Step 7: Attempt to run the binary on the RHEL4 system

rhel4> ./a.out
./a.out: relocation error: /lib/tls/libc.so.6: symbol _dl_out_of_memory, version GLIBC_PRIVATE not defined in file ld-linux.so.2 with link time reference
rhel4>

Step 8: Of course! We need to force the use of these libraries. The environment variable LD_LIBRARY_PATH is referenced AFTER the system library paths. Let's use LD_PRELOAD to force these three system libraries to the versions we pulled over.

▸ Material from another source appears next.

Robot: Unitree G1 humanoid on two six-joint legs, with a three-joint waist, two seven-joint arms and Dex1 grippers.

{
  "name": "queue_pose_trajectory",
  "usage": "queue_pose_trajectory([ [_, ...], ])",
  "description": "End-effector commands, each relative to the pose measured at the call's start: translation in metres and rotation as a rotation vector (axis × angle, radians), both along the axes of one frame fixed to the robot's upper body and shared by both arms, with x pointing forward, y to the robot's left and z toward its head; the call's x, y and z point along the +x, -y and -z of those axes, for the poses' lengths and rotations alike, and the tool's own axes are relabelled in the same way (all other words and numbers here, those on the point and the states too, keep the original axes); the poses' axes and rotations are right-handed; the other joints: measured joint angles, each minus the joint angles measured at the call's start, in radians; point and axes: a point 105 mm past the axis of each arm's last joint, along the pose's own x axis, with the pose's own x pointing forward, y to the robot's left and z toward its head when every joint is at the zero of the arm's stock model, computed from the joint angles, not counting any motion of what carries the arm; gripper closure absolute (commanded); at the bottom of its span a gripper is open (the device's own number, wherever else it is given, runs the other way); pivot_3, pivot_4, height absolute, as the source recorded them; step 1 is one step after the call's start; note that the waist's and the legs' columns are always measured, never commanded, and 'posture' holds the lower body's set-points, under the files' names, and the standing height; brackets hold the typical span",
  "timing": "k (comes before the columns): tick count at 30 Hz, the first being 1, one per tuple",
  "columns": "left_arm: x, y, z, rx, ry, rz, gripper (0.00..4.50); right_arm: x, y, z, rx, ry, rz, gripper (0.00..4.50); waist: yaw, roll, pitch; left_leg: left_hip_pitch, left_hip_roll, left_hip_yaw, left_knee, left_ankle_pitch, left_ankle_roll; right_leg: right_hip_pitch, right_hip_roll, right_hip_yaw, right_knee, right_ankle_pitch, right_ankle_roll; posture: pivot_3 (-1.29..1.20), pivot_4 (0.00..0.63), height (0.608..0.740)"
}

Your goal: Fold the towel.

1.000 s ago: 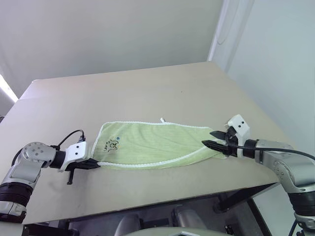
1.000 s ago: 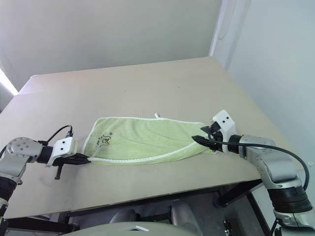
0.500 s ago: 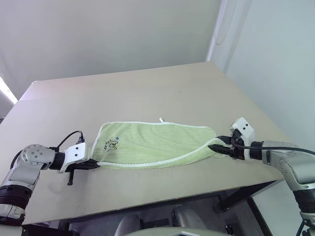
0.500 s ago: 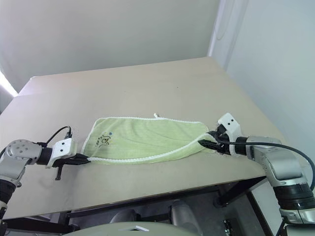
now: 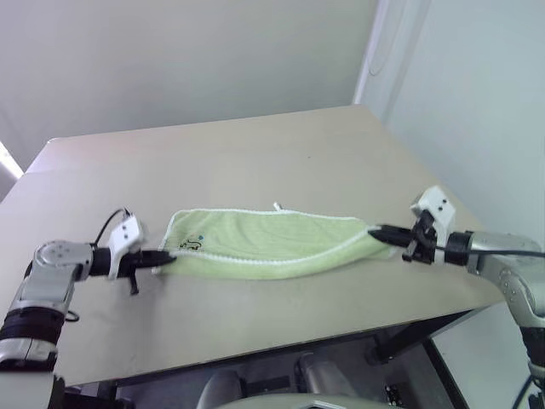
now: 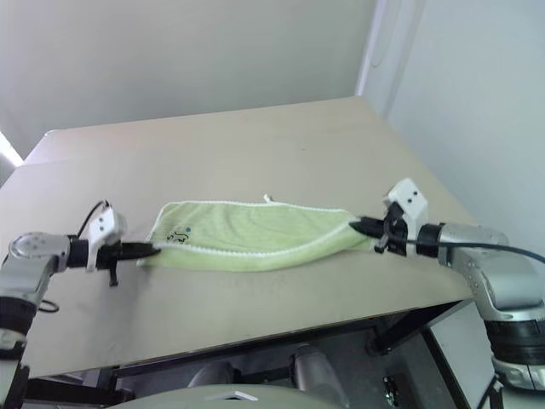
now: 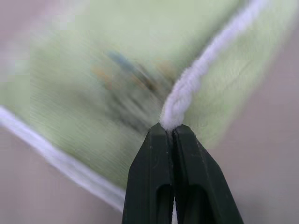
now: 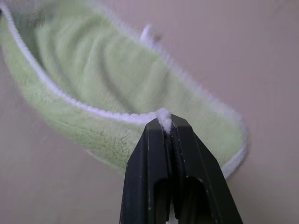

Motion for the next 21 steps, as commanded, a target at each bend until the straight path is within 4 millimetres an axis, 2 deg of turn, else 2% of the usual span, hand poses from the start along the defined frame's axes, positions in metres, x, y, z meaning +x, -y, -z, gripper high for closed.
queue_pose_trajectory([
  [1, 0.031, 0.001, -0.057, -0.155, 0.143, -0.096, 4.5, 0.026, 0.006, -0.042, 0.066, 0.176, 0.097, 4.47, -0.004, -0.002, 0.0, 0.0, 0.0, 0.0, 0.0, 0.0, 0.0, 0.0, 0.0, 0.0, 0.0, 0.0, 0.0, 0.0, 0.0, 0.74],
  [6, 0.075, 0.003, -0.107, -0.339, 0.263, -0.251, 4.5, 0.07, 0.006, -0.069, 0.12, 0.322, 0.239, 4.47, 0.001, -0.002, 0.0, -0.001, -0.001, 0.0, -0.004, -0.001, 0.002, 0.0, 0.0, 0.001, -0.001, 0.005, 0.005, 0.0, 0.0, 0.74],
  [11, 0.104, -0.017, -0.144, -0.348, 0.394, -0.434, 4.5, 0.111, 0.009, -0.092, 0.135, 0.477, 0.386, 4.47, 0.0, -0.002, 0.0, -0.005, -0.001, 0.0, -0.006, -0.002, 0.004, -0.004, 0.0, 0.002, -0.003, 0.007, 0.002, 0.0, 0.0, 0.74],
  [14, 0.107, -0.028, -0.159, -0.308, 0.455, -0.484, 4.5, 0.124, 0.01, -0.1, 0.13, 0.524, 0.421, 4.47, 0.001, -0.002, 0.0, -0.005, -0.001, 0.0, -0.006, -0.002, 0.004, -0.005, 0.0, 0.002, -0.003, 0.007, 0.002, 0.0, 0.0, 0.74],
  [17, 0.102, -0.042, -0.174, -0.243, 0.502, -0.485, 4.5, 0.127, 0.01, -0.116, 0.154, 0.595, 0.408, 4.47, -0.001, -0.002, 0.0, -0.005, -0.001, 0.0, -0.008, -0.002, 0.004, -0.005, 0.0, 0.002, -0.003, 0.007, 0.002, 0.0, 0.0, 0.74],
  [21, 0.082, -0.047, -0.163, -0.123, 0.468, -0.348, 4.5, 0.11, 0.0, -0.102, 0.16, 0.56, 0.252, 4.47, -0.007, -0.002, 0.0, -0.005, -0.001, 0.0, -0.01, -0.002, 0.004, -0.005, 0.0, 0.002, -0.003, 0.007, 0.001, 0.0, 0.0, 0.74],
])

rhel4> env LD_PRELOAD="./libc-2.5.so ./libm-2.5.so ./libpthread-2.5.so" ./ld-2.5.so ./a.out
Hello, we have success!
rhel4>

And there you have it! A dynamic executable avoiding all base-system supplied support (loader, system libraries, etc). It is as if it were a statically linked program. Now, an exercise left to the reader is to figure out how to get gfortran to statically link libc, libm and libpthread in a dynamic executable so we can avoid the LD_PRELOAD environment variable.

Update:

By making sure to rename the system libraries to the names desired in the executable (libc-2.5.so -> libc.so.6, etc), you can avoid the need for LD_PRELOAD as long as the local directory is in your LD_LIBRARY_PATH environment variable, or you linked with -Wl,-rpath='$ORIGIN'.

Update 2:

I've figured out a way to allow my colleague to build and run from the RHEL4 system. As long as he copies libc.so.6, libm.so.6, libpthreads.so.0 and ld-2.5.so from the RHEL5 system to the run directory of the RHEL4 system, he can compile and link on RHEL4 with the following command line:

gfortran-4.4 -m32 -Wl,-rpath='$ORIGIN' -Wl,-dynamic-linker,./ld-2.5.so -Wl,--unresolved-symbols=ignore-in-shared-libs test.o libVENDOR.so -o test

-dynamic-linker ./ld-2.5.so specifies to the linker that you'll be using a custom loader (the one from RHEL4). --unresolved-symbols=ignore-in-shared-libs means that the linker shouldn't bother trying to find all the symbols that libVENDOR.so is looking for. This way, link-time doesn't need to use the same versions of the libraries as run-time.

Now my colleague can build and run normally (ie, ./test with no specialized-loader preface) from RHEL4.